Using risk scenario and risk modeling exercises,
manufacturers can integrate flexibility and resiliency into their supply
chains, limiting the need to make a major decision, such as pulling all
production and supplies from China. Mahajan cited the wisdom of a client that
made speakers entirely in China, but is now temporarily making some speaker
components in Mexico. “That’s allowed them to maintain the relationship with
the supplier in China, giving them leeway to make the entire product there
again in future,” he said. 

Preparing for the Next Crisis

With COVID-19 continuing to infect people at alarming rates,
the companies most prepared for the risks of a pandemic are best positioned to
mitigate the impact on the supply chain. At the same time, companies are
learning new lessons from the coronavirus.
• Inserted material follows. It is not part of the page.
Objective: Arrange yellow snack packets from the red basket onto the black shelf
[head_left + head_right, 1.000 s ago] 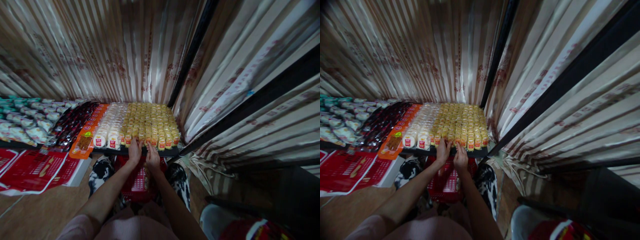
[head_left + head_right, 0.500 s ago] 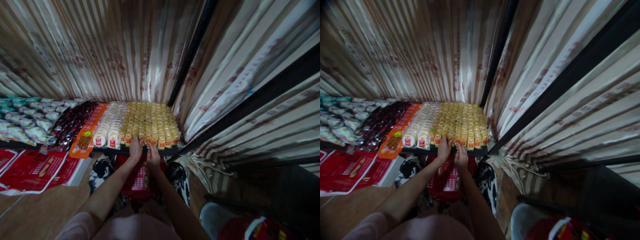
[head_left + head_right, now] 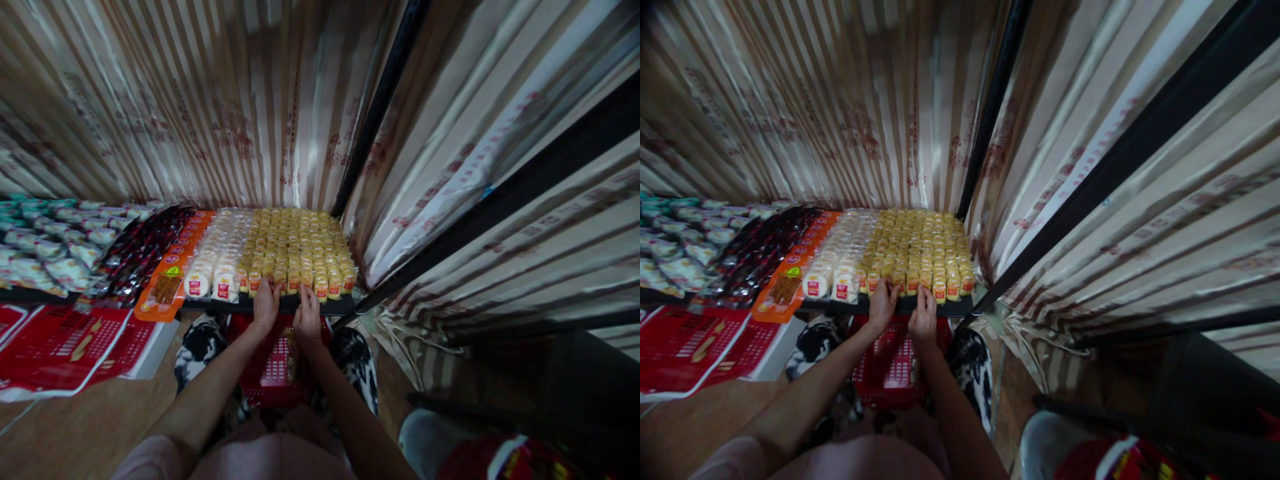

“The longevity of this event is unlike any other I’ve come
across in my career,” Lynch said. “Fukushima and even the earlier epidemics
were quick hits that were somewhat isolated. What seems clear is that supply
chain risk managers need to think more like an economist thinks, focusing not
just on the flow of goods but also looking at the impact on accounts
receivable, cash flow, debt and people assets. If you lose a worker with a
critical skill set, do you have someone with that expertise who can fill in
instantly?”

Risk professionals must take a broad look at the current and
potential risk landscape to plan for the future. “I would advise companies to
start scoring each region based on a composite of risks, such as geopolitical
issues, social unrest, natural disasters, pandemics, currency fluctuations,
economic volatility, and so on,” Nelson said. “Do this on a regular basis so
you can react quickly to changes, modifying sources of supply or adding inventory
here and there as a buffer to reduce aggregate risks.”